New Tunes: "Vermont Woman" by Dark Green Folk
For as long as there have been songs, there have been songs about women. Next to God, the fairer sex has probably inspired more music than any other subject — maybe even more since the dawn of pop music.
But for all the songs about California girls, northern California girls, girls from the North Country, barroom girls, my girl, girls who just wanna have fun and honky-tonk women, precious few tunes have been penned specifically about our personal favorite kind of ladies: Vermont women.
Local songwriter Josh Schlossberg, who performs under the pseudonym Dark Green Folk, has attempted to rectify that egregious oversight with a new song called simply "Vermont Woman." DGF tends toward humorous tunes, and his latest is no exception, as he touches on just about every Vermont-y cliché there is, affectionately painting a portrait of a crass, crafty and crunchy Green Mountain woman who might seem familiar to anyone who's lived in Vermont for a while. (In fact, I think I may have dated her.)
Here's Schlossberg performing the song recently at Radio Bean, with full lyrics after the jump.

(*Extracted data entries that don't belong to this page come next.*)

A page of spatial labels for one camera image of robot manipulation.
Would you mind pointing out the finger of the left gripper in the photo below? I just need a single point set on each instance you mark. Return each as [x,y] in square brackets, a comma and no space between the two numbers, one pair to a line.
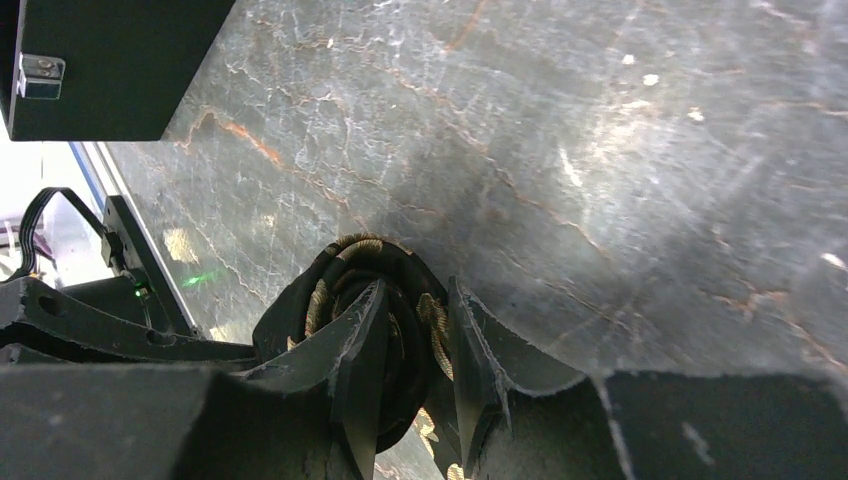
[40,324]

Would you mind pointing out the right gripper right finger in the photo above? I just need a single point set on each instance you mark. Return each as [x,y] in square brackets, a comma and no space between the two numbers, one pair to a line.
[523,414]

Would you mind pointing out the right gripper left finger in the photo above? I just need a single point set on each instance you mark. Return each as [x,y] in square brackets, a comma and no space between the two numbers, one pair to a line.
[116,421]

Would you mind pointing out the black gold floral tie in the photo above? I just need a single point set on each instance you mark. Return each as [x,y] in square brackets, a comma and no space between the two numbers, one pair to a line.
[404,311]

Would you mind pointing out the black display box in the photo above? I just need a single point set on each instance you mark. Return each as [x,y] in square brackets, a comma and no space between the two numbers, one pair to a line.
[100,70]

"Vermont Woman" by Dark Green Folk
She ain't no California girl,
Not livin' in some made-up world.
Knows how to gut and skin a deer,
Before she's through she'll shed a tear.
Her legs are strong because she hikes
And runs and swims and skis and bikes.
She may not shave her underarms
But that can't do nobody harm.
Yeah, she gets drunk, she ain't no prude,
As long as all the beer's homebrewed.
Eats anything you can purchase
Inside a ten-mile radius.
She's a Vermont woman,
You won't see her comin',
She is really somethin',
She's a Vermont woman.
She paints landscapes and plays banjo
And quotes from Edgar Allen Poe.
She'll watch cartoons and she stills looks
At porno mags and comic books.
She makes ceramic bowls and mugs,
Trades half of them for bags of nugs.
The farmers market kinda sucks
But she can charge them fifty bucks.
She don't go to church no more
And only kneels upon the floor
In yoga class, but called God's name
The other night before she came.
But she can't find her Vermont man,
She's looked everywhere she can,
From Burlington to Brattleboro,
From Bennington way up to Lowell.
Once she couldn't find no work
And thought she'd move down to New York.
Two weeks later she was back
In the Green Mountains in her shack.
Someday she'd like to buy some land
And start up her own tribe or clan,
Grow all her food and mix her shit
Into the soil to nourish it.
Until then, she'll just do her thing,
Not worryin' 'bout some goddamn ring.
She'd much rather die alone
Than waste time with some mainstream clone.